▶ [REQUIRED WORK]:
Copy every record exactly as it appears in the data below.

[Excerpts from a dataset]
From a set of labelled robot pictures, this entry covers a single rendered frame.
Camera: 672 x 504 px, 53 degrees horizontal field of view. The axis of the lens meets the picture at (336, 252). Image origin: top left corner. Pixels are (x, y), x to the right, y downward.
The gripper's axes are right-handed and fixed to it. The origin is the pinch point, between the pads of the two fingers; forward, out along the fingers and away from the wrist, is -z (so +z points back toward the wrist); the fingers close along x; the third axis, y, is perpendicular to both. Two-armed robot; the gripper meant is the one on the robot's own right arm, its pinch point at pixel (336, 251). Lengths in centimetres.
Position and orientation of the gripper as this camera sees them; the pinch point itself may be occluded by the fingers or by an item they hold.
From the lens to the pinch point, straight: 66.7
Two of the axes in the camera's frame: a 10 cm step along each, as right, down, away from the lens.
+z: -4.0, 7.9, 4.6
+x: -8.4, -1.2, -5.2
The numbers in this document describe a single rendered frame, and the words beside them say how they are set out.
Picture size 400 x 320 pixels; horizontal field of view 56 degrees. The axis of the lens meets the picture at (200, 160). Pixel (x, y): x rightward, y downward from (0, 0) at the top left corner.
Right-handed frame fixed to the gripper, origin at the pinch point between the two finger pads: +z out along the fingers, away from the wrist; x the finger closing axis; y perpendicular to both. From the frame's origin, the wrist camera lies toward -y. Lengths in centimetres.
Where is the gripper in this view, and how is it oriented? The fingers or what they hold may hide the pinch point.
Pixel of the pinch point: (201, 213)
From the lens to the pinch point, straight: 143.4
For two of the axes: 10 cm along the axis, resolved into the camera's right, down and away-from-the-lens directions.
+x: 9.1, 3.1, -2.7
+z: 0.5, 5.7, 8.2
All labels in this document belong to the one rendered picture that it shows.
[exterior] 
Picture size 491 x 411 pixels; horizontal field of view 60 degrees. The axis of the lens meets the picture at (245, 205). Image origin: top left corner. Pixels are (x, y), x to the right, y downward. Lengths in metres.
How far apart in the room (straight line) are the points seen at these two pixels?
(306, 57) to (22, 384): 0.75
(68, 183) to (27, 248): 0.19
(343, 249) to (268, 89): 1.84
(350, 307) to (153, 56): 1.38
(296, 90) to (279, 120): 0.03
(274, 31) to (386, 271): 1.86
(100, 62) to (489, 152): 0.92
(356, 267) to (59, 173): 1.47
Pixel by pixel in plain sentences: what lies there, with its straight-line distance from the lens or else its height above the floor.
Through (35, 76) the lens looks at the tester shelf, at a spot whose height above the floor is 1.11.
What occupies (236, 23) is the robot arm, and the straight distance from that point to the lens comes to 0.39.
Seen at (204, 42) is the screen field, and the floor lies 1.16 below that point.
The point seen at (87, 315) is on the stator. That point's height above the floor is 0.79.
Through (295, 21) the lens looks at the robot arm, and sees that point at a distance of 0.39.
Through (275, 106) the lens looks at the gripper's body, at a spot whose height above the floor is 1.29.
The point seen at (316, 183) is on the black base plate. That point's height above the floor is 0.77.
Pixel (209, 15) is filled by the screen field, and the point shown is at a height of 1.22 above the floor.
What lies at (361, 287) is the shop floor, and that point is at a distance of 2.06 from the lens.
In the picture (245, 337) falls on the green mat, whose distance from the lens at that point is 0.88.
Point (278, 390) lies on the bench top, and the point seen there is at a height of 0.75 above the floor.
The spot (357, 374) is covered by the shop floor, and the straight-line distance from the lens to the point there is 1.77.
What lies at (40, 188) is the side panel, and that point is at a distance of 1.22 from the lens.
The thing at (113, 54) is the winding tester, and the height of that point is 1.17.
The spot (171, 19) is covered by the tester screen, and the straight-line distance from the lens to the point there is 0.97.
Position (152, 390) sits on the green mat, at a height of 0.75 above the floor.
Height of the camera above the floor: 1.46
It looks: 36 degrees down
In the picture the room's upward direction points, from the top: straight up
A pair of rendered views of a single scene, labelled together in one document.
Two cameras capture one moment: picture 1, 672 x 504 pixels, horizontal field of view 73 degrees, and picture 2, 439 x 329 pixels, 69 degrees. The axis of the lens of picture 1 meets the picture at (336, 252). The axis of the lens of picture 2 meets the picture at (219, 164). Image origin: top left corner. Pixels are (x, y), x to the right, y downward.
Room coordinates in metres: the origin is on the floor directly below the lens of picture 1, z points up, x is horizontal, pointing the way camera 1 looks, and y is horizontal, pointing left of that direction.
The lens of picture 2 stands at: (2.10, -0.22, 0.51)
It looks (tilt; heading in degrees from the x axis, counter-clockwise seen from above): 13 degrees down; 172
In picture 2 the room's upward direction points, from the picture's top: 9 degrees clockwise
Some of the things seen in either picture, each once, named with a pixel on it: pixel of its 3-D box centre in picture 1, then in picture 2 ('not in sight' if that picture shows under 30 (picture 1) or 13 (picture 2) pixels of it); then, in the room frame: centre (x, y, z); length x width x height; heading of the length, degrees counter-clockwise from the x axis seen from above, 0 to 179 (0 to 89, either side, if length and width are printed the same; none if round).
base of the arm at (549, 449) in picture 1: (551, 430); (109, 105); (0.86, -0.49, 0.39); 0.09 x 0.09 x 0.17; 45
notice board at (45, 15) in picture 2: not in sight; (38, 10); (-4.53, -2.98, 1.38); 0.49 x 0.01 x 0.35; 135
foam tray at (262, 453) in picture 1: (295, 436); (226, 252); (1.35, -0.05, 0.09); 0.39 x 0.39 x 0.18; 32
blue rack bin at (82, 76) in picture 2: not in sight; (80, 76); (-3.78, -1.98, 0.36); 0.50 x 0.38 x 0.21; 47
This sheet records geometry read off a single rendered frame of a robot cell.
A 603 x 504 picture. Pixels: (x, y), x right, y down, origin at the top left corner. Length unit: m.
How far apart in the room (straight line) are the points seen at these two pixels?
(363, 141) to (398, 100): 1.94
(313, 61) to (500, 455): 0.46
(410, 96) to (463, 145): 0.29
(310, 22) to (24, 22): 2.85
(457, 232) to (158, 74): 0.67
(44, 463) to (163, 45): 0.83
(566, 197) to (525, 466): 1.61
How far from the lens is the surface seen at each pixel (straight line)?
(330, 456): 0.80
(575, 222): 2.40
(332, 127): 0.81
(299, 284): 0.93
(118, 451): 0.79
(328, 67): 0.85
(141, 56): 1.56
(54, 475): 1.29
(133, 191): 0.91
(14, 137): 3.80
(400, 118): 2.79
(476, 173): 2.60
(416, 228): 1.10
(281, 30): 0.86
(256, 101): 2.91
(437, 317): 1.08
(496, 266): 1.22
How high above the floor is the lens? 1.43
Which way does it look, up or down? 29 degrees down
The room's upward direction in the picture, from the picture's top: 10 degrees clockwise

▶ [TASK ANSWER]:
From a set of labelled robot pictures, this entry covers a single rendered frame.
Camera: 672 x 504 px, 53 degrees horizontal field of view. The axis of the lens meets the picture at (336, 252). Image origin: top left corner. Pixels are (x, y), x to the right, y downward.
The gripper's axes are right-handed and fixed to it. The origin is the pinch point, between the pads of the two fingers; forward, out along the fingers and away from the wrist, is -z (so +z points back toward the wrist); the fingers close along x; the third axis, y, is perpendicular to both. Two-armed robot; the gripper meant is the one on the robot's own right arm, its pinch point at pixel (336, 251). Lengths in centimetres.
Position and orientation of the gripper as this camera sees them; the pinch point itself may be occluded by the fingers or by an item they hold.
From the lens to the pinch point, straight: 66.7
Two of the axes in the camera's frame: a 10 cm step along each, as right, down, away from the lens.
+z: -4.0, 7.9, 4.6
+x: -8.4, -1.2, -5.2
The numbers in this document describe a single rendered frame, and the words beside them say how they are set out.
Picture size 400 x 320 pixels; horizontal field of view 56 degrees. The axis of the lens meets the picture at (200, 160). Pixel (x, y): x rightward, y downward from (0, 0) at the top left corner.
Right-handed frame fixed to the gripper, origin at the pinch point between the two finger pads: +z out along the fingers, away from the wrist; x the finger closing axis; y perpendicular to both. From the frame's origin, the wrist camera lies toward -y. Lengths in centimetres.
Where is the gripper in this view, and how is it oriented? The fingers or what they hold may hide the pinch point.
Pixel of the pinch point: (201, 213)
From the lens to the pinch point, straight: 143.4
For two of the axes: 10 cm along the axis, resolved into the camera's right, down and away-from-the-lens directions.
+x: 9.1, 3.1, -2.7
+z: 0.5, 5.7, 8.2
All labels in this document belong to the one rendered picture that it shows.
[exterior] 
Picture size 491 x 411 pixels; horizontal field of view 60 degrees. The axis of the lens meets the picture at (245, 205). Image origin: top left corner. Pixels are (x, y), x to the right, y downward. Lengths in metres.
How far apart in the room (straight line) are the points seen at these two pixels?
(306, 57) to (22, 384): 0.75
(68, 183) to (27, 248): 0.19
(343, 249) to (268, 89): 1.84
(350, 307) to (153, 56): 1.38
(296, 90) to (279, 120): 0.03
(274, 31) to (386, 271): 1.86
(100, 62) to (489, 152): 0.92
(356, 267) to (59, 173): 1.47
Pixel by pixel in plain sentences: what lies there, with its straight-line distance from the lens or else its height above the floor.
Through (35, 76) the lens looks at the tester shelf, at a spot whose height above the floor is 1.11.
What occupies (236, 23) is the robot arm, and the straight distance from that point to the lens comes to 0.39.
Seen at (204, 42) is the screen field, and the floor lies 1.16 below that point.
The point seen at (87, 315) is on the stator. That point's height above the floor is 0.79.
Through (295, 21) the lens looks at the robot arm, and sees that point at a distance of 0.39.
Through (275, 106) the lens looks at the gripper's body, at a spot whose height above the floor is 1.29.
The point seen at (316, 183) is on the black base plate. That point's height above the floor is 0.77.
Pixel (209, 15) is filled by the screen field, and the point shown is at a height of 1.22 above the floor.
What lies at (361, 287) is the shop floor, and that point is at a distance of 2.06 from the lens.
In the picture (245, 337) falls on the green mat, whose distance from the lens at that point is 0.88.
Point (278, 390) lies on the bench top, and the point seen there is at a height of 0.75 above the floor.
The spot (357, 374) is covered by the shop floor, and the straight-line distance from the lens to the point there is 1.77.
What lies at (40, 188) is the side panel, and that point is at a distance of 1.22 from the lens.
The thing at (113, 54) is the winding tester, and the height of that point is 1.17.
The spot (171, 19) is covered by the tester screen, and the straight-line distance from the lens to the point there is 0.97.
Position (152, 390) sits on the green mat, at a height of 0.75 above the floor.
Height of the camera above the floor: 1.46
It looks: 36 degrees down
In the picture the room's upward direction points, from the top: straight up
A pair of rendered views of a single scene, labelled together in one document.
Two cameras capture one moment: picture 1, 672 x 504 pixels, horizontal field of view 73 degrees, and picture 2, 439 x 329 pixels, 69 degrees. The axis of the lens of picture 1 meets the picture at (336, 252). The axis of the lens of picture 2 meets the picture at (219, 164). Image origin: top left corner. Pixels are (x, y), x to the right, y downward.
Room coordinates in metres: the origin is on the floor directly below the lens of picture 1, z points up, x is horizontal, pointing the way camera 1 looks, and y is horizontal, pointing left of that direction.
The lens of picture 2 stands at: (2.10, -0.22, 0.51)
It looks (tilt; heading in degrees from the x axis, counter-clockwise seen from above): 13 degrees down; 172
In picture 2 the room's upward direction points, from the picture's top: 9 degrees clockwise
Some of the things seen in either picture, each once, named with a pixel on it: pixel of its 3-D box centre in picture 1, then in picture 2 ('not in sight' if that picture shows under 30 (picture 1) or 13 (picture 2) pixels of it); then, in the room frame: centre (x, y, z); length x width x height; heading of the length, degrees counter-clockwise from the x axis seen from above, 0 to 179 (0 to 89, either side, if length and width are printed the same; none if round).
base of the arm at (549, 449) in picture 1: (551, 430); (109, 105); (0.86, -0.49, 0.39); 0.09 x 0.09 x 0.17; 45
notice board at (45, 15) in picture 2: not in sight; (38, 10); (-4.53, -2.98, 1.38); 0.49 x 0.01 x 0.35; 135
foam tray at (262, 453) in picture 1: (295, 436); (226, 252); (1.35, -0.05, 0.09); 0.39 x 0.39 x 0.18; 32
blue rack bin at (82, 76) in picture 2: not in sight; (80, 76); (-3.78, -1.98, 0.36); 0.50 x 0.38 x 0.21; 47
This sheet records geometry read off a single rendered frame of a robot cell.
A 603 x 504 picture. Pixels: (x, y), x right, y down, origin at the top left corner. Length unit: m.
How far apart in the room (straight line) are the points seen at these two pixels?
(363, 141) to (398, 100): 1.94
(313, 61) to (500, 455): 0.46
(410, 96) to (463, 145): 0.29
(310, 22) to (24, 22): 2.85
(457, 232) to (158, 74): 0.67
(44, 463) to (163, 45): 0.83
(566, 197) to (525, 466): 1.61
How far from the lens is the surface seen at each pixel (straight line)?
(330, 456): 0.80
(575, 222): 2.40
(332, 127): 0.81
(299, 284): 0.93
(118, 451): 0.79
(328, 67): 0.85
(141, 56): 1.56
(54, 475): 1.29
(133, 191): 0.91
(14, 137): 3.80
(400, 118): 2.79
(476, 173): 2.60
(416, 228): 1.10
(281, 30): 0.86
(256, 101): 2.91
(437, 317): 1.08
(496, 266): 1.22
How high above the floor is the lens? 1.43
Which way does it look, up or down? 29 degrees down
The room's upward direction in the picture, from the picture's top: 10 degrees clockwise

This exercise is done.